1- Bir isteyen, olacak azabı istedi.

 

2- Kafirler için onu savacak yok.

 

3- O, derece ve makamların sahibi Allah'tandır.

 

4- Melekler ve Ruh miktarı ellibin yıl süren bir gün içinde ona çıkar.

 

5- O halde güzel bir sabır ile sabret.

 

6- Çünkü onlar onu uzak görürler.

 

7- Biz ise onu yakın görüyoruz.

 

8- O gün gök erimiş bir maden gibi olur.

 

9- Dağlar da atılmış renkli yün gibi olur.

 

10- Dost dostun halini soramaz.

 

11- Birbirlerine gösterilirler.

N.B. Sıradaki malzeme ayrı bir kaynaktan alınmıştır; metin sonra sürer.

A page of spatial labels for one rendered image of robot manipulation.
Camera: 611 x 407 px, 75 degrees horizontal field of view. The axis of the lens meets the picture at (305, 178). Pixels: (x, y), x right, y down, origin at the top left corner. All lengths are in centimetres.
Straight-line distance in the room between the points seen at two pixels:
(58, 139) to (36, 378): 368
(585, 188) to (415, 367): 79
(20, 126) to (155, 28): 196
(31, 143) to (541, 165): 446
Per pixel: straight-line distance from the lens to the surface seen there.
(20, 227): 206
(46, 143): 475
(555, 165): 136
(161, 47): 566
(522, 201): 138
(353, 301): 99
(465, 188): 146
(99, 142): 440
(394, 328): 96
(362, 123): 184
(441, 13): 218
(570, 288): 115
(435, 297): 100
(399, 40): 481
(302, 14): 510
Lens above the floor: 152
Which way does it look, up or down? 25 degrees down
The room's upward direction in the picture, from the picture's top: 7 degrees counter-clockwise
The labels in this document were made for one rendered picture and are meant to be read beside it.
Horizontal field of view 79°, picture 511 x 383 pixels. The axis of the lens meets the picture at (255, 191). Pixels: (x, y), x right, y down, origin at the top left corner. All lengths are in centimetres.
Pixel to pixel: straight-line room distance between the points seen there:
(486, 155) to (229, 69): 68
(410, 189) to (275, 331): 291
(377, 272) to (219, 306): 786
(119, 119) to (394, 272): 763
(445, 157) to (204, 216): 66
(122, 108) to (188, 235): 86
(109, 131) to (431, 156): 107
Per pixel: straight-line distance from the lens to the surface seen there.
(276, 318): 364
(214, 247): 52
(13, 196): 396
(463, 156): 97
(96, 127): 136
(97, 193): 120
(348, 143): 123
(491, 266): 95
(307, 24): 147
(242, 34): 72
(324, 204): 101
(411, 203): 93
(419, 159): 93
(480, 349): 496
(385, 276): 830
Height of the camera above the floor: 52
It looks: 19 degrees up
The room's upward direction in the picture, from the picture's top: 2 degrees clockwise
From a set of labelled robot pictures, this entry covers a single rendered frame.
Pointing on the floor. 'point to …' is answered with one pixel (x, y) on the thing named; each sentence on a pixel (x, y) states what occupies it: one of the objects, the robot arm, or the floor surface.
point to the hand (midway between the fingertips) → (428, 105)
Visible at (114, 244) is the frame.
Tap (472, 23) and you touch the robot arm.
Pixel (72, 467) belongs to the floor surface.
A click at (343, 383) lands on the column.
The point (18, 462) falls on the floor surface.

Suçlu o günün azabından kurtulmak için fidye vermek ister; oğullarını,

 

12- Eşini ve kardeşini,

 

13- Kendisini barındıran, içinde yetiştiği tüm ailesini,

 

14- Ve yeryüzünde bulunanların hepsini ki, tek kendini kurtarabilsin.

 

15- Hayır, o alevlenen bir ateştir.

 

16- Derileri kavurur, soyar.

 

17- Çağırır, sırtını dönüp gideni,

 

18- Mal toplayıp kasada yığanı,

 

19- Doğrusu insan dayanıksız ve huysuz yaratılmıştır.

 

20- Kendisine kötülük dokundu mu sızlanır.

 

21- Kendisine hayır dokundu mu cimrilik eder.

 

22- Ancak namaz kılanlar bunun dışındadır.

 

23- Onlar ki namazlarını sürekli kılarlar.

 

24- Onların mallarında belli bir hak vardır,

 

25- Hem isteyen için, hem de istemekten utanan yoksul için.

 

26- Onlar ki ceza gününü tasdik ederler.

 

27- Rablerinin azabından korkarlar.

 

28- Çünkü Rablerinin azabından emin olunmaz.

 

29- Onlar ki ırzlarını korurlar.

 

30- Ancak zevcelerine ve cariyelerine karşı hariç. Çünkü onlara yaklaştıklarında kınanmazlar.

 

31- Bundan ötesini isteyenler, var ya işte onlar haddi aşanlardır.

 

32- Onlar emanetlerini ve ahitlerini gözetirler.

 

33- Şahitliklerinde dürüsttürler.

 

34- Namazlarına devam ederler.

 

35- İşte bunlar cennetlerde ağırlanırlar.

 

36- Şimdi ne oluyor o inkar edenlere ki, sana doğru boyunlarını uzatarak koşuyorlar:

 

37- Sağdan ve soldan bölük bölük.

 

38- Onlardan herbiri, bir nimet cennetine sokulacağını mı umuyor?

 

39- Hayır, biz onları bildikleri şeyden yarattık.

 

40- Artık o doğuların ve batıların Rabbine yemine ne gerek, elbette bizim gücümüz yeter.

 

41- Onları kendilerinden daha hayırlı olanlarla değiştirebiliriz ve bizim önümüze geçilmez.

 

42- O halde bırak onları, kendilerine vaad edilen günlerine kavuşuncaya kadar dalıp oynayadursunlar.

 

43- O gün kabirlerden hızlı hızlı çıkacaklar, sanki putlara gidiyorlarmış gibi fırlayacaklar.

 

44-Gözleri düşük, kendilerini bir alçaklık saracak da saracak. İşte onlara vaad edilen gün, o gündür.